Methods that use neural networks for synthesizing 3D shapes in the form of a part-based representation have been introduced over the last few years. These methods represent shapes as a graph or hierarchy of parts and enable a variety of applications such as shape sampling and reconstruction. However, current methods do not allow easily regenerating individual shape parts according to user preferences. In this paper, we investigate techniques that allow the user to generate multiple, diverse suggestions for individual parts. Specifically, we experiment with multimodal deep generative models that allow sampling diverse suggestions for shape parts and focus on models which have not been considered in previous work on shape synthesis. To provide a comparative study of these techniques, we introduce a method for synthesizing 3D shapes in a part-based representation and evaluate all the part suggestion techniques within this synthesis method. In our method, which is inspired by previous work, shapes are represented as a set of parts in the form of implicit functions which are then positioned in space to form the final shape. Synthesis in this representation is enabled by a neural network architecture based on an implicit decoder and a spatial transformer. We compare the various multimodal generative models by evaluating their performance in generating part suggestions. Our contribution is to show with qualitative and quantitative evaluations which of the new techniques for multimodal part generation perform the best and that a synthesis method based on the top-performing techniques allows the user to more finely control the parts that are generated in the 3D shapes while maintaining high shape fidelity when reconstructing shapes.
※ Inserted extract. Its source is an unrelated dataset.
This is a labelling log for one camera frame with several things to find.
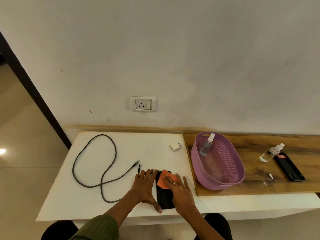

翻译：近年来，基于部件表示的神经网络方法已被引入用于合成三维形状。这些方法将形状表示为部件图或部件层级结构，能够支持形状采样、重建等多种应用。然而，现有方法无法根据用户偏好轻松重新生成单个形状部件。本文研究能够根据用户需求生成多种多样化部件建议的技术。具体而言，我们尝试采用多模态深度生成模型对形状部件进行多样化采样，重点关注此前三维形状合成工作中尚未被研究的模型。为对这些技术进行对比研究，我们提出了一种基于部件表示的三维形状合成方法，并在此合成框架内评估所有部件建议技术。受前人工作启发，该方法将形状表示为隐式函数形式的部件集合，随后通过空间定位形成最终形状。该表示下的合成能力由基于隐式解码器和空间变换器的神经网络架构实现。我们通过评估各种多模态生成模型在部件建议生成任务中的表现进行对比。本研究的贡献在于：通过定性与定量评估，揭示哪些新型多模态部件生成技术性能最优，并证明基于最优技术的合成方法能够在保持高形状保真度的同时，使用户更精细地控制三维形状中生成的部件。